- [AIM OF THE EXERCISE]:
Could you transcribe the records below exactly, leaving out every picture?

- [RECORD EXTRACTS]:

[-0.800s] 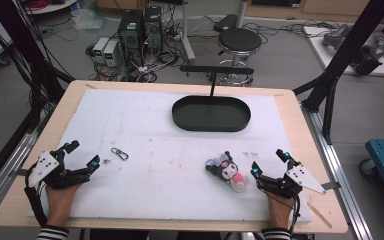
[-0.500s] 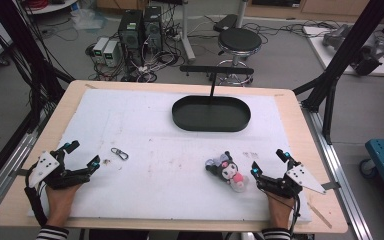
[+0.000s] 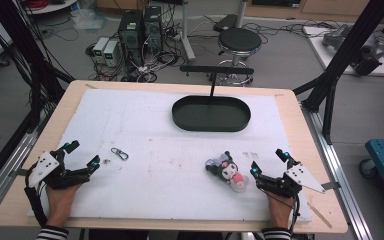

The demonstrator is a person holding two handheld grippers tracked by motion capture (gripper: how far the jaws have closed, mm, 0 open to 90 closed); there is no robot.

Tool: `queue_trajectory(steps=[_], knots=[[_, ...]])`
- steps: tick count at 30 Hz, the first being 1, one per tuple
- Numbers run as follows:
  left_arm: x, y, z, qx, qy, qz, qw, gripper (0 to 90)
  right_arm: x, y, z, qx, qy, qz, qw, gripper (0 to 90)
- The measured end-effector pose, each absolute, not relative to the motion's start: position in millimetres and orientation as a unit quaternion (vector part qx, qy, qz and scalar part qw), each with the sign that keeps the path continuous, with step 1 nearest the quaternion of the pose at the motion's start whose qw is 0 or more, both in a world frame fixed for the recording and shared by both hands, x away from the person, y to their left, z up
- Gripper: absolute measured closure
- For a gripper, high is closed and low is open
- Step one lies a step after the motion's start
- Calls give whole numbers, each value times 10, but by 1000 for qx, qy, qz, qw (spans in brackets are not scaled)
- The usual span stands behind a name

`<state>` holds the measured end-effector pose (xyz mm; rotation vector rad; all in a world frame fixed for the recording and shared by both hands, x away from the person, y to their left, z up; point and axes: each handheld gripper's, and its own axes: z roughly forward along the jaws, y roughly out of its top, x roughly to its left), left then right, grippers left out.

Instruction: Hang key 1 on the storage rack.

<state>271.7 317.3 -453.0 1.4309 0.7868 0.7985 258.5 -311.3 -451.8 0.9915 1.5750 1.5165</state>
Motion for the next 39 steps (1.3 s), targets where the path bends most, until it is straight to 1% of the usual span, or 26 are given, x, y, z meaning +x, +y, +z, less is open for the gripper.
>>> queue_trajectory(steps=[7,10,16,22,31,38,39], knots=[[2718,3175,-4531,620,343,345,615,81,2555,-3123,-4433,385,618,589,351,29],[2719,3173,-4531,620,343,346,616,81,2534,-3124,-4326,377,625,585,354,29],[2718,3173,-4531,620,342,346,615,80,2519,-3145,-4097,365,641,581,344,28],[2720,3176,-4531,619,344,344,617,81,2536,-3146,-3895,356,674,562,322,28],[2719,3179,-4531,620,343,344,616,80,2593,-3078,-3601,341,742,503,283,29],[2719,3178,-4532,619,343,345,617,81,2620,-3026,-3488,329,772,474,266,29],[2719,3178,-4531,619,343,345,616,80,2622,-3021,-3477,334,776,470,257,29]])
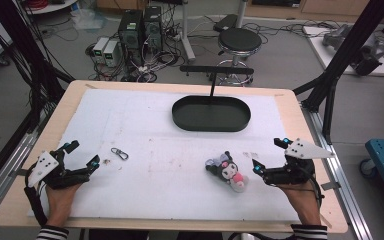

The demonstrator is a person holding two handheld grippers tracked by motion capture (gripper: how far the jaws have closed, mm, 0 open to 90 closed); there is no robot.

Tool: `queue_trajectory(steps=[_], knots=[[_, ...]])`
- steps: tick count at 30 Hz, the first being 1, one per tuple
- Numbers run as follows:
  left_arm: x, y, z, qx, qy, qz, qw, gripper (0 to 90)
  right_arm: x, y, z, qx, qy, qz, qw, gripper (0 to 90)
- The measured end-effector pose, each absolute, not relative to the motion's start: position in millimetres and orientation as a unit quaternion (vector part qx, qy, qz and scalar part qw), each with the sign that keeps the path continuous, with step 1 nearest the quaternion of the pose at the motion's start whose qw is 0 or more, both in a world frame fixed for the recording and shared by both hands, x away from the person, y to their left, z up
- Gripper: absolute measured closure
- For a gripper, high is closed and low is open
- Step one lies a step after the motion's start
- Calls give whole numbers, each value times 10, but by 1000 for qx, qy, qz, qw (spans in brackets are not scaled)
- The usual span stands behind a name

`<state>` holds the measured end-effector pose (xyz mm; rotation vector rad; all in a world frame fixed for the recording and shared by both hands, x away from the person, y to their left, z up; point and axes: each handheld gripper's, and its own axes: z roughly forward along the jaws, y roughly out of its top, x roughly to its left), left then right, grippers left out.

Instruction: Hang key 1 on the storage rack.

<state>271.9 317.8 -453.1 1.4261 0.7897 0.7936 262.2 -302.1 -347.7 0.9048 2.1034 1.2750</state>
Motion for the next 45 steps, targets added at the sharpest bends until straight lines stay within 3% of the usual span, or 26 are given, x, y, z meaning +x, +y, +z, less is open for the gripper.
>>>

- [OUTPUT OF THE TASK]:
[-0.800s] 
[-0.500s] 
[+0.000s] 

The demonstrator is a person holding two handheld grippers tracked by motion capture (gripper: how far the jaws have closed, mm, 0 open to 90 closed); there is no robot.

Tool: `queue_trajectory(steps=[_], knots=[[_, ...]])`
- steps: tick count at 30 Hz, the first being 1, one per tuple
- Numbers run as follows:
  left_arm: x, y, z, qx, qy, qz, qw, gripper (0 to 90)
  right_arm: x, y, z, qx, qy, qz, qw, gripper (0 to 90)
- The measured end-effector pose, each absolute, not relative to the motion's start: position in millimetres and orientation as a unit quaternion (vector part qx, qy, qz and scalar part qw), each with the sign that keeps the path continuous, with step 1 nearest the quaternion of the pose at the motion's start whose qw is 0 or more, both in a world frame fixed for the recording and shared by both hands, x away from the person, y to their left, z up
- Gripper: absolute measured closure
- For a gripper, high is closed and low is open
- Step one lies a step after the motion's start
- Calls give whole numbers, each value times 10, but by 1000 for qx, qy, qz, qw (spans in brackets are not scaled)
- The usual span stands behind a name

`<state>` holds the measured end-effector pose (xyz mm; rotation vector rad; all in a world frame fixed for the recording and shared by both hands, x away from the person, y to their left, z up; point and axes: each handheld gripper's, and its own axes: z roughly forward along the jaws, y roughly out of its top, x roughly to its left), left then right, grippers left out.

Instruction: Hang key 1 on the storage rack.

<state>271.7 317.3 -453.0 1.4309 0.7868 0.7985 258.5 -311.3 -451.8 0.9915 1.5750 1.5165</state>
Motion for the next 39 steps (1.3 s), targets where the path bends most, until it is straight to 1% of the usual span, or 26 are given, x, y, z meaning +x, +y, +z, less is open for the gripper.
>>> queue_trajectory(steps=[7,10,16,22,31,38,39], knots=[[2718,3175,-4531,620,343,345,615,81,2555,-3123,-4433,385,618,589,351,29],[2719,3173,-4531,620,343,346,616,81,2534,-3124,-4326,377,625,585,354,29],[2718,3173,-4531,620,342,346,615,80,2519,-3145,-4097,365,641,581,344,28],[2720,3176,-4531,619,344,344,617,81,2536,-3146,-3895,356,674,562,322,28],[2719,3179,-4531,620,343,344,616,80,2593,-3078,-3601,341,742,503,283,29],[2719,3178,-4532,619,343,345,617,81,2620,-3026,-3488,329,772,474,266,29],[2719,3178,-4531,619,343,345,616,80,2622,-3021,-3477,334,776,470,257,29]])

The demonstrator is a person holding two handheld grippers tracked by motion capture (gripper: how far the jaws have closed, mm, 0 open to 90 closed); there is no robot.

Tool: `queue_trajectory(steps=[_], knots=[[_, ...]])`
- steps: tick count at 30 Hz, the first being 1, one per tuple
- Numbers run as follows:
  left_arm: x, y, z, qx, qy, qz, qw, gripper (0 to 90)
  right_arm: x, y, z, qx, qy, qz, qw, gripper (0 to 90)
- The measured end-effector pose, each absolute, not relative to the motion's start: position in millimetres and orientation as a unit quaternion (vector part qx, qy, qz and scalar part qw), each with the sign that keeps the path continuous, with step 1 nearest the quaternion of the pose at the motion's start whose qw is 0 or more, both in a world frame fixed for the recording and shared by both hands, x away from the person, y to their left, z up
- Gripper: absolute measured closure
- For a gripper, high is closed and low is open
- Step one lies a step after the motion's start
- Calls give whole numbers, each value times 10, but by 1000 for qx, qy, qz, qw (spans in brackets are not scaled)
- The usual span stands behind a name

`<state>` holds the measured end-effector pose (xyz mm; rotation vector rad; all in a world frame fixed for the recording and shared by both hands, x away from the person, y to their left, z up; point and axes: each handheld gripper's, and its own axes: z roughly forward along the jaws, y roughly out of its top, x roughly to its left), left then right, grippers left out.

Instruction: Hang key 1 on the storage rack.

<state>271.9 317.8 -453.1 1.4261 0.7897 0.7936 262.2 -302.1 -347.7 0.9048 2.1034 1.2750</state>
Motion for the next 45 steps, targets added at the sharpest bends until straight lines stay within 3% of the usual span, or 26 are given, x, y, z meaning +x, +y, +z, less is open for the gripper.
>>>

The exercise is done now.